Work item
Work out how many lines of the data contain "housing" and reply with that number alone.

** Data shown follows **

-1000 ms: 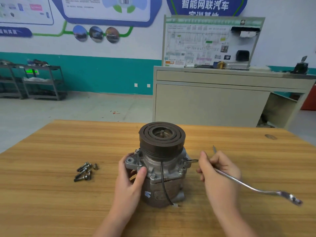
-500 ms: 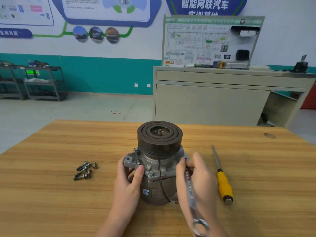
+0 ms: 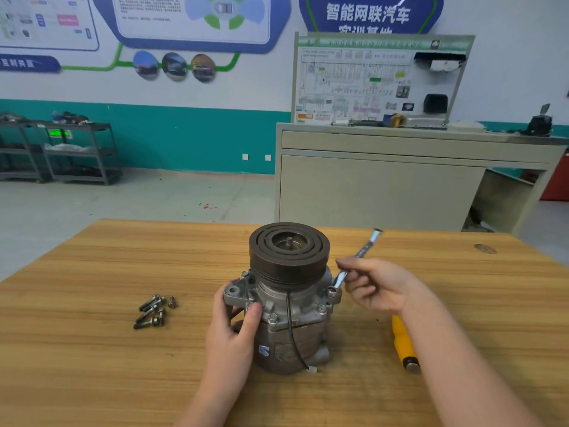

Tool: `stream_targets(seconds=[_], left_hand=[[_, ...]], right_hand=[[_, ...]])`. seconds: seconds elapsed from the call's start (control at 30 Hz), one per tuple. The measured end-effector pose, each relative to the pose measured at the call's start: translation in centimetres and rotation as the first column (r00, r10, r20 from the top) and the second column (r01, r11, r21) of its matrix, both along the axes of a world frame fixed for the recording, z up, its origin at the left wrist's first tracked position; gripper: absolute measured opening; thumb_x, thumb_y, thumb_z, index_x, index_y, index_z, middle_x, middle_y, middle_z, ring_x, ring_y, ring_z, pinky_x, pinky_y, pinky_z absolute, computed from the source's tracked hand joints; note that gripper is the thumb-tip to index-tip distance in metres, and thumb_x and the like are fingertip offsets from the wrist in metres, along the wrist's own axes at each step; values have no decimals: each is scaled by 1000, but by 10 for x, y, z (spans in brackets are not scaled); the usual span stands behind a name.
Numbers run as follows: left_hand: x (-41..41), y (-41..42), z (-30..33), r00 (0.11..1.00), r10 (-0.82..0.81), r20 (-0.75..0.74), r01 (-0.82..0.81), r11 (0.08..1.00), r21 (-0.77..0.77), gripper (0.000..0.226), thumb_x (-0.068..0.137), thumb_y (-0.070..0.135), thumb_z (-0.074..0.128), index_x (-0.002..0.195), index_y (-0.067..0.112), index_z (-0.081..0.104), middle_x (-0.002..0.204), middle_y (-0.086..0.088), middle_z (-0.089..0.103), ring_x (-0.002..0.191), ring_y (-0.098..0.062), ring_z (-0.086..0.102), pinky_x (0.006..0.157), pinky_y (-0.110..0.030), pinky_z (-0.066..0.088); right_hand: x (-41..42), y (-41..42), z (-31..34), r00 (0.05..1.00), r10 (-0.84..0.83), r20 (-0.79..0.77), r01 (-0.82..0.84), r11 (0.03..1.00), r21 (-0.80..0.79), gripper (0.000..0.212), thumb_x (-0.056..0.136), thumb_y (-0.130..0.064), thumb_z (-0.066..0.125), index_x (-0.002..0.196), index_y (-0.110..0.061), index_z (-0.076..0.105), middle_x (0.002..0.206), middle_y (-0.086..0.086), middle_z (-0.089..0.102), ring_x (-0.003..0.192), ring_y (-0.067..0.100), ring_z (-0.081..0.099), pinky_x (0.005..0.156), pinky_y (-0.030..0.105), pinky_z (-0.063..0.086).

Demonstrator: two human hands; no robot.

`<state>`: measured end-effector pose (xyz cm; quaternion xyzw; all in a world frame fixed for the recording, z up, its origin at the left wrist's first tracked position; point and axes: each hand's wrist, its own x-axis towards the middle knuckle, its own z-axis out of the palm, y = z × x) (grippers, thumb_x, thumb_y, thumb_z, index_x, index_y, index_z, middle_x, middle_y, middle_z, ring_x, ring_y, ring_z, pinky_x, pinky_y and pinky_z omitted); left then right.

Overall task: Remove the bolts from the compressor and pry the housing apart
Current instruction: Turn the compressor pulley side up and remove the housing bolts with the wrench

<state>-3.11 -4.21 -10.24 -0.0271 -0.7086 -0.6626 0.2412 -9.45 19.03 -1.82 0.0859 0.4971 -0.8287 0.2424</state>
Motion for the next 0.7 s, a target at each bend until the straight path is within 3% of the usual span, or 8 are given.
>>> stream_targets(seconds=[0.1, 0.2, 0.3, 0.37, 0.5, 0.6, 0.7], left_hand=[[0, -1, -3, 1000, -22, 13, 22, 1000, 6, 39, 91, 13, 60, 124, 29, 47, 105, 15, 66, 94, 16, 59, 70, 1, 42], [-2, -3, -5, 999, -31, 14, 31, 999, 9, 42, 91, 13, 61, 128, 26, 46, 105, 16, 66, 96, 14, 59, 72, 1, 42], [-3, -3, -5, 999, -48, 5, 48, 999, 19, 39, 89, 19, 61, 126, 24, 48, 100, 20, 67, 94, 15, 60, 70, 1, 42], [-2, -2, -4, 997, -71, 3, 71, 997, 19, 51, 81, 39, 59, 128, 21, 48, 103, 17, 66, 94, 15, 59, 70, 2, 42], [-1, -2, -1, 996, -89, -3, 89, 996, 3, 73, 69, 59, 54, 129, 19, 49, 107, 18, 65, 97, 15, 57, 71, 3, 40], [-1, -3, -2, 995, -96, -8, 96, 995, 12, 73, 68, 59, 54, 128, 18, 49, 103, 19, 67, 97, 15, 57, 72, 3, 40], [-1, -3, -1, 995, -97, -4, 97, 995, 4, 72, 68, 60, 54, 128, 19, 49, 103, 33, 63, 97, 15, 57, 72, 3, 39]], right_hand=[[-2, -6, 0, 998, -25, -63, 20, 997, -80, 13, 73, -9, 66, 61, -9, 60, 45, -1, 46, 31, 2, 38, 26, 10, 26], [11, 0, -3, 947, -243, -212, 204, 961, -189, 21, 72, -11, 69, 57, -13, 55, 43, -2, 48, 29, 1, 38, 26, 12, 26], [26, -3, -14, 743, -540, -396, 533, 835, -138, 44, 83, -3, 66, 50, -20, 44, 39, -1, 43, 27, 5, 33, 30, 10, 22], [36, -13, -23, 577, -630, -520, 696, 712, -91, 49, 86, -2, 66, 51, -22, 38, 40, -2, 43, 31, 7, 37, 32, 12, 25], [52, -33, -36, 321, -473, -820, 872, 486, 61, 46, 83, -12, 69, 50, -22, 39, 41, 1, 50, 38, 9, 42, 39, 16, 32], [62, -46, -38, 219, -322, -921, 887, 458, 51, 39, 83, -21, 65, 55, -18, 38, 48, 10, 45, 44, 8, 36, 45, 17, 30], [73, -59, -36, 149, -149, -978, 900, 429, 72, 38, 83, -20, 59, 56, -23, 31, 55, 4, 36, 47, 2, 29, 48, 7, 26]])
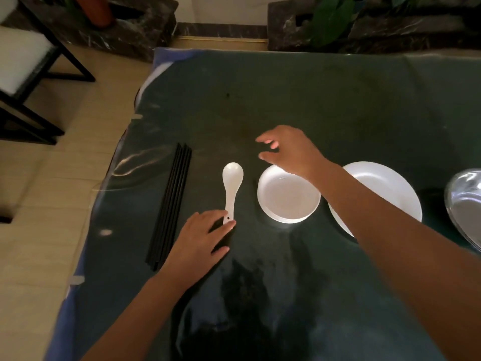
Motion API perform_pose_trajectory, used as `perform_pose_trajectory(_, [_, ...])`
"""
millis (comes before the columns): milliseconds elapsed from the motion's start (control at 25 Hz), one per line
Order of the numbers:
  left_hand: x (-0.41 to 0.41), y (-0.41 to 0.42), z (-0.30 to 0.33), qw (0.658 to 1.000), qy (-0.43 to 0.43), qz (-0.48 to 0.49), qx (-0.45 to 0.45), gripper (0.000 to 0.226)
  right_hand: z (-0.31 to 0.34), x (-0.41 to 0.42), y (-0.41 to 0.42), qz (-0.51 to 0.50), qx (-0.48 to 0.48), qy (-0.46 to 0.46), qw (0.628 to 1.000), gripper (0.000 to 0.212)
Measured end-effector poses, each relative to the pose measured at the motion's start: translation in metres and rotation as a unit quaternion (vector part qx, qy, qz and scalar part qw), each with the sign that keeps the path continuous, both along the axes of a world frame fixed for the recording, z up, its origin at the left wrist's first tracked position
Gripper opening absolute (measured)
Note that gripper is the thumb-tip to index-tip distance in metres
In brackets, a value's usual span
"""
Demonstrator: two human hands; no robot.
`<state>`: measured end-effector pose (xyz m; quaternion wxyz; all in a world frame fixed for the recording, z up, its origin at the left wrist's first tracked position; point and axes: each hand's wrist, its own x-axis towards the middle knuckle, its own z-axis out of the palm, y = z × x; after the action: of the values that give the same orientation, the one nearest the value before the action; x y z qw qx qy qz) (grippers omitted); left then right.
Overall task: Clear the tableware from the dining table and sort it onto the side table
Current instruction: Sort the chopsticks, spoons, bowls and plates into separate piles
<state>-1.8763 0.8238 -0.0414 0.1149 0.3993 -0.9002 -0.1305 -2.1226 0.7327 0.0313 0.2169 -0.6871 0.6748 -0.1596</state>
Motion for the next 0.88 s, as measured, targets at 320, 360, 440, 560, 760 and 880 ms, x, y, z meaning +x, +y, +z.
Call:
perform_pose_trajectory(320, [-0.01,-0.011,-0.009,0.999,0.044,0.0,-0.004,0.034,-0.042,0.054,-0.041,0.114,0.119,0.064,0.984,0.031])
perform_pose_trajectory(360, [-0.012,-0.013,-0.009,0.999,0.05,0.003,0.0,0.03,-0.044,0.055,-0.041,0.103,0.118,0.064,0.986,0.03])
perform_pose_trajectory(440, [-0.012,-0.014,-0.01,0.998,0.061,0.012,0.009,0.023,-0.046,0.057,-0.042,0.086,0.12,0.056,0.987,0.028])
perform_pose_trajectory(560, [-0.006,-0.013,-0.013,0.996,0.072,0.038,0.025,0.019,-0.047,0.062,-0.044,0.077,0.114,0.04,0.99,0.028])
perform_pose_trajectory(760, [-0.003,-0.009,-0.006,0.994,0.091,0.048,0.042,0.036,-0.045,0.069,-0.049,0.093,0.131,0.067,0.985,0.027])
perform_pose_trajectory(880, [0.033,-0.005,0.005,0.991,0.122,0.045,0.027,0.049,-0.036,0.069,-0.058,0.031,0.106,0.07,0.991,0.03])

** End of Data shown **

Answer for the task
2